## Task objective
Output the full listing below exactly, without the pictures.

*** Material for the task Section Begins ***

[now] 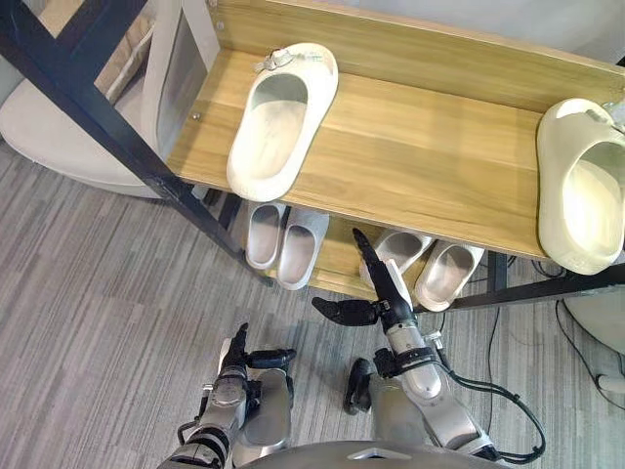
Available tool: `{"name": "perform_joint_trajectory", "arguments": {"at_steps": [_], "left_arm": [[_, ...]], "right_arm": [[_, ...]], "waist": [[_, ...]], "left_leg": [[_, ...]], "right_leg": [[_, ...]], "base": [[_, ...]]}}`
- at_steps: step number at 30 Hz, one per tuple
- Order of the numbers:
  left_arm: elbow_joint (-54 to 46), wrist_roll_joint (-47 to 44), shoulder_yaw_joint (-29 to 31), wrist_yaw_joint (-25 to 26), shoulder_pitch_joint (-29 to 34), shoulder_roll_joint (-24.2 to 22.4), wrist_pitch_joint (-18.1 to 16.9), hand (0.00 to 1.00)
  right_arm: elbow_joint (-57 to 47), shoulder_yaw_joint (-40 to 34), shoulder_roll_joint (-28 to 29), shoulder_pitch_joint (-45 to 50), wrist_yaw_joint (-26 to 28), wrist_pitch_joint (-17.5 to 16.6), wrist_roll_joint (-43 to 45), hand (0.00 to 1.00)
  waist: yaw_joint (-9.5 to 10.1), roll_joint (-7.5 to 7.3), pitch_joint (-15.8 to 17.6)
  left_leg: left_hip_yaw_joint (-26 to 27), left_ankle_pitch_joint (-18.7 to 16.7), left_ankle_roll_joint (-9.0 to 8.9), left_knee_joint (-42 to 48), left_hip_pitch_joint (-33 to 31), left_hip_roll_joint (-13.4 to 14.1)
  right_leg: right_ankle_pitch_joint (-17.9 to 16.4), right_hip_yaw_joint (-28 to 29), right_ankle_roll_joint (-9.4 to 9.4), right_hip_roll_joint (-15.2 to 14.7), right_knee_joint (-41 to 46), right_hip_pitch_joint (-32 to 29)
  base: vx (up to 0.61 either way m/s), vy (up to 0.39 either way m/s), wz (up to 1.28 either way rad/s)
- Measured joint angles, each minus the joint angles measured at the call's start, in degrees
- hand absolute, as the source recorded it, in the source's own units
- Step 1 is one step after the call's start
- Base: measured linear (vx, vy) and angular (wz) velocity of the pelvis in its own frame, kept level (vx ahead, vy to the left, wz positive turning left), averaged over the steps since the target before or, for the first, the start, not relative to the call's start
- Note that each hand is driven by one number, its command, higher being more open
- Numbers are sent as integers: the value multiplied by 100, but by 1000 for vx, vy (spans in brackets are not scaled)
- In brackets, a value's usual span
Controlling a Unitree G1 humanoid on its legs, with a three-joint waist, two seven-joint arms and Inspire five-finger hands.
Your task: Organize the slippers on the shoe rack
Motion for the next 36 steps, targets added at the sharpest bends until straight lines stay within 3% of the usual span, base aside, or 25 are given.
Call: {"name": "perform_joint_trajectory", "arguments": {"at_steps": [2,3,7,16,23,27,31,36], "left_arm": [[8,38,0,-28,187,-46,44,100],[1,46,-2,-66,327,-128,43,100],[4,142,0,-87,497,-190,62,100],[6,370,-20,-226,657,-179,86,100],[-235,359,-704,-271,679,-38,75,100],[-1182,243,-1592,-370,926,69,64,100],[-2831,131,-2779,-756,1221,276,22,100],[-4686,-338,-4128,-1638,1254,742,-327,100]], "right_arm": [[434,-129,80,125,74,45,-42,100],[674,-304,72,367,116,66,-43,100],[1369,-701,84,645,194,185,-39,100],[2533,-1196,76,814,312,357,144,100],[3222,-1421,171,518,357,337,468,100],[3467,-1481,161,402,357,332,654,100],[3639,-1536,144,314,359,332,660,100],[3652,-1507,40,313,471,274,658,100]], "waist": [[-6,68,-231],[-21,184,-434],[-78,322,-621],[-105,308,-841],[-124,277,-941],[-127,302,-961],[-130,361,-996],[-162,502,-1089]], "left_leg": [[73,255,-11,-615,388,15],[115,421,-19,-1011,614,14],[175,496,0,-1262,930,12],[112,655,35,-1501,1259,-9],[55,779,76,-1683,1382,-46],[4,802,98,-1754,1436,-99],[-90,839,140,-1843,1433,-157],[-121,842,147,-1887,1461,-187]], "right_leg": [[249,14,24,108,-555,328],[460,15,57,172,-999,563],[763,32,100,266,-1610,1003],[1165,-12,83,364,-2321,1540],[1346,-43,76,404,-2619,1730],[1360,-96,84,400,-2677,1806],[1329,-190,115,354,-2673,1816],[1296,-225,129,329,-2671,1846]], "base": [[68,-10,-16],[46,27,-11],[10,34,-10],[-54,15,1],[-25,1,3],[15,12,6],[44,22,12],[57,17,5]]}}
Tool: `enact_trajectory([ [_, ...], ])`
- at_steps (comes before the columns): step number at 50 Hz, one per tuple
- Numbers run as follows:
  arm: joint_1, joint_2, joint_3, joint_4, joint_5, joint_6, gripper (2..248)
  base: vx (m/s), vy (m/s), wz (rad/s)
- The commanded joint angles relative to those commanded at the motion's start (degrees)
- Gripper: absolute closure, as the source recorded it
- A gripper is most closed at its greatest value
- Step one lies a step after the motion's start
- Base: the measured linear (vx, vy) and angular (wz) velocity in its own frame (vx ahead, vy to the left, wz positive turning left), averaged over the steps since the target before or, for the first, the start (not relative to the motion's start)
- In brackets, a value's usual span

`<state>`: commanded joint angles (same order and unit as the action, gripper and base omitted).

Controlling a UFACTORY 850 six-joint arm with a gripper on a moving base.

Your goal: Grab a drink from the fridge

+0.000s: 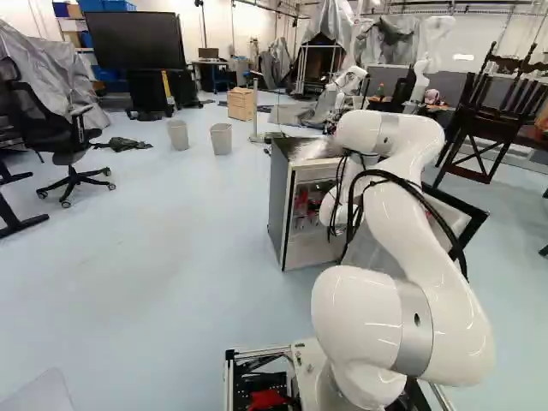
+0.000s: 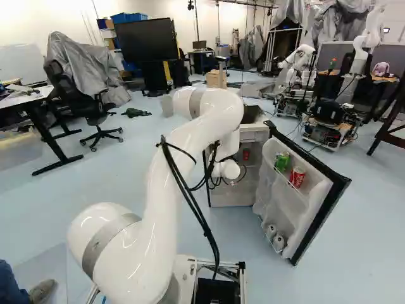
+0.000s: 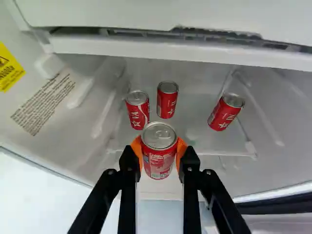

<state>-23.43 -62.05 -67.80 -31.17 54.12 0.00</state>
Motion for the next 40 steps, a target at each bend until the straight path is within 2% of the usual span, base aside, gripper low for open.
enact_trajectory([
  [40, -1.63, 14.58, 17.39, 0.0, 0.0, 0.0, 160, 0.0, 0.0, 0.0],
])
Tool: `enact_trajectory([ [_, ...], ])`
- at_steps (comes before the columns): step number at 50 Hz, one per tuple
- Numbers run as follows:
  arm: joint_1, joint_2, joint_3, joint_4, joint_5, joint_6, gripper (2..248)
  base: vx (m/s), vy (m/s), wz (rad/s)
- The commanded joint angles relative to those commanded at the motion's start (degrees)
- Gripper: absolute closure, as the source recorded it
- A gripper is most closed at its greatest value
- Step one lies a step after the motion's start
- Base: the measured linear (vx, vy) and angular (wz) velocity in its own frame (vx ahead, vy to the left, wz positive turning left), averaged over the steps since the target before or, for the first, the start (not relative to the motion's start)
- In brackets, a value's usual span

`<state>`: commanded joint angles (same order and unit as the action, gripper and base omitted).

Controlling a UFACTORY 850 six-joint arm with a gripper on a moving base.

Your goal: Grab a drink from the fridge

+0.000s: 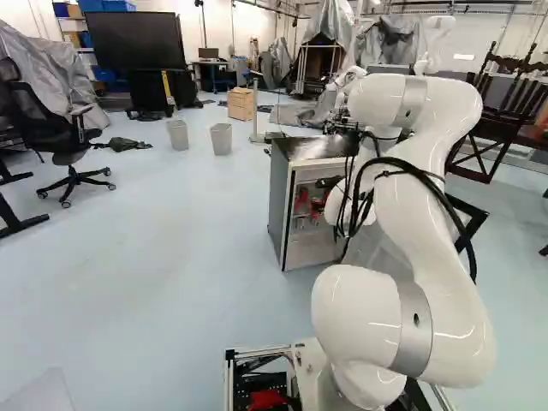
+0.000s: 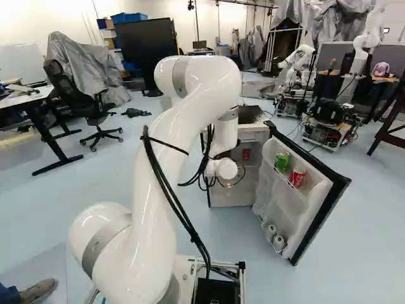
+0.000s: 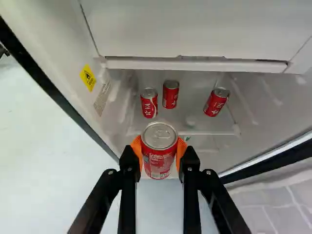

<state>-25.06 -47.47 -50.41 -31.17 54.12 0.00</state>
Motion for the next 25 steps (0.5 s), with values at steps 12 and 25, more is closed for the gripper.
enact_trajectory([
  [12, -0.57, 4.44, 4.9, 0.0, 0.0, 0.0, 160, 0.0, 0.0, 0.0],
  [25, -1.23, 9.28, 10.04, 0.0, 0.0, 0.0, 160, 0.0, 0.0, 0.0],
])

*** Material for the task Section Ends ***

## Task response
[now] 
Available tool: `{"name": "perform_joint_trajectory", "arguments": {"at_steps": [_], "left_arm": [[_, ...]], "right_arm": [[_, ...]], "waist": [[_, ...]], "left_leg": [[_, ...]], "right_leg": [[_, ...]], "base": [[_, ...]]}}`
- at_steps: step number at 30 Hz, one per tuple
- Order of the numbers:
  left_arm: elbow_joint (-54 to 46), wrist_roll_joint (-47 to 44), shoulder_yaw_joint (-29 to 31), wrist_yaw_joint (-25 to 26), shoulder_pitch_joint (-29 to 34), shoulder_roll_joint (-24.2 to 22.4), wrist_pitch_joint (-18.1 to 16.9), hand (0.00 to 1.00)
  right_arm: elbow_joint (-57 to 47), shoulder_yaw_joint (-40 to 34), shoulder_roll_joint (-28 to 29), shoulder_pitch_joint (-45 to 50), wrist_yaw_joint (-26 to 28), wrist_pitch_joint (-17.5 to 16.6), wrist_roll_joint (-43 to 45), hand (0.00 to 1.00)
  waist: yaw_joint (-9.5 to 10.1), roll_joint (-7.5 to 7.3), pitch_joint (-15.8 to 17.6)
  left_leg: left_hip_yaw_joint (-26 to 27), left_ankle_pitch_joint (-18.7 to 16.7), left_ankle_roll_joint (-9.0 to 8.9), left_knee_joint (-42 to 48), left_hip_pitch_joint (-33 to 31), left_hip_roll_joint (-13.4 to 14.1)
  right_leg: right_ankle_pitch_joint (-17.9 to 16.4), right_hip_yaw_joint (-28 to 29), right_ankle_roll_joint (-9.4 to 9.4), right_hip_roll_joint (-15.2 to 14.7), right_knee_joint (-41 to 46), right_hip_pitch_joint (-32 to 29)
  base: vx (up to 0.61 either way m/s), vy (up to 0.39 either way m/s), wz (up to 1.28 either way rad/s)
- Measured joint angles, each minus the joint angles measured at the call's start, in degrees
- hand absolute, as the source recorded it, in the source's own units
- Step 1 is one step after the call's start
- Base: measured linear (vx, vy) and angular (wz) velocity of the pelvis in its own frame, kept level (vx ahead, vy to the left, wz positive turning left), averaged over the steps since the target before or, for the first, the start, not relative to the call's start
- Note that each hand is driven by one number, its command, higher being more open
- Numbers are sent as integers: the value multiplied by 100, but by 1000 for vx, vy (spans in brackets are not scaled)
- In brackets, a value's usual span
Controlling a Unitree G1 humanoid on its legs, with a three-joint waist, two seven-joint arms and Inspire five-finger hands.
Your task: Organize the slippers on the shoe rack
Motion for the next 36 steps, targets added at the sharpest bends until straight lines stay within 3% of the usual span, base aside, or 25 are given.
Call: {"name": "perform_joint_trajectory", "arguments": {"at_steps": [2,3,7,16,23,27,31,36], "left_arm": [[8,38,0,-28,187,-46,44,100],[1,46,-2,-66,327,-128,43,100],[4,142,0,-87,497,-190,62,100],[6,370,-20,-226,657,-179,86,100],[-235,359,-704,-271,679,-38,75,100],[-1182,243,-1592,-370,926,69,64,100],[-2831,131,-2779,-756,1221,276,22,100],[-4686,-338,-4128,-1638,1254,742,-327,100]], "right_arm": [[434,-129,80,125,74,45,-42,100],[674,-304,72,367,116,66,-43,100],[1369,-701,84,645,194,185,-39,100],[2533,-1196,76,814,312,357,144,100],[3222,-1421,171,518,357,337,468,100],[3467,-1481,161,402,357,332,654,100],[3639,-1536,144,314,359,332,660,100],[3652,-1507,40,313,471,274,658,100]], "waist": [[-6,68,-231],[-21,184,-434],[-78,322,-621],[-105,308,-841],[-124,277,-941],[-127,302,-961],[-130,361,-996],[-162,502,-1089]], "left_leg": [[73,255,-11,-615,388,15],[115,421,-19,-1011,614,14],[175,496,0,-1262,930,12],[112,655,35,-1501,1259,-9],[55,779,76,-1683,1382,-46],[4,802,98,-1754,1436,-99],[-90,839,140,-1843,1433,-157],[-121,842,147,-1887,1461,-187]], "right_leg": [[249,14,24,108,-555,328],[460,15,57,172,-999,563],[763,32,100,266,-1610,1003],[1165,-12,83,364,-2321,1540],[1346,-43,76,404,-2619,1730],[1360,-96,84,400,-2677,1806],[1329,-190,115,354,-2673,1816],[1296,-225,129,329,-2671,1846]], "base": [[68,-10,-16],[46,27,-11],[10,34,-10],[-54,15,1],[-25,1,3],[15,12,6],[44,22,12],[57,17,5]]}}
Tool: `enact_trajectory([ [_, ...], ])`
- at_steps (comes before the columns): step number at 50 Hz, one per tuple
- Numbers run as follows:
  arm: joint_1, joint_2, joint_3, joint_4, joint_5, joint_6, gripper (2..248)
  base: vx (m/s), vy (m/s), wz (rad/s)
- The commanded joint angles relative to those commanded at the motion's start (degrees)
- Gripper: absolute closure, as the source recorded it
- A gripper is most closed at its greatest value
- Step one lies a step after the motion's start
- Base: the measured linear (vx, vy) and angular (wz) velocity in its own frame (vx ahead, vy to the left, wz positive turning left), averaged over the steps since the target before or, for the first, the start (not relative to the motion's start)
- In brackets, a value's usual span

`<state>`: commanded joint angles (same order and unit as the action, gripper and base omitted).

Controlling a UFACTORY 850 six-joint arm with a gripper on a moving base.

Your goal: Grab a drink from the fridge

+0.000s: 
+0.000s: 
+0.000s: 

<state>-23.43 -62.05 -67.80 -31.17 54.12 0.00</state>
Motion for the next 40 steps, a target at each bend until the straight path is within 2% of the usual span, base aside, gripper low for open.
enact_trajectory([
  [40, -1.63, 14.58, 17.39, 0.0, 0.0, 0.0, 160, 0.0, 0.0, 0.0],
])
Tool: `enact_trajectory([ [_, ...], ])`
- at_steps (comes before the columns): step number at 50 Hz, one per tuple
- Numbers run as follows:
  arm: joint_1, joint_2, joint_3, joint_4, joint_5, joint_6, gripper (2..248)
  base: vx (m/s), vy (m/s), wz (rad/s)
- The commanded joint angles relative to those commanded at the motion's start (degrees)
- Gripper: absolute closure, as the source recorded it
- A gripper is most closed at its greatest value
- Step one lies a step after the motion's start
- Base: the measured linear (vx, vy) and angular (wz) velocity in its own frame (vx ahead, vy to the left, wz positive turning left), averaged over the steps since the target before or, for the first, the start (not relative to the motion's start)
- In brackets, a value's usual span

`<state>`: commanded joint angles (same order and unit as the action, gripper and base omitted).

Controlling a UFACTORY 850 six-joint arm with a gripper on a moving base.

Your goal: Grab a drink from the fridge

+0.000s: 
+0.000s: 
+0.000s: 

<state>-25.06 -47.47 -50.41 -31.17 54.12 0.00</state>
Motion for the next 25 steps (0.5 s), with values at steps 12 and 25, more is closed for the gripper.
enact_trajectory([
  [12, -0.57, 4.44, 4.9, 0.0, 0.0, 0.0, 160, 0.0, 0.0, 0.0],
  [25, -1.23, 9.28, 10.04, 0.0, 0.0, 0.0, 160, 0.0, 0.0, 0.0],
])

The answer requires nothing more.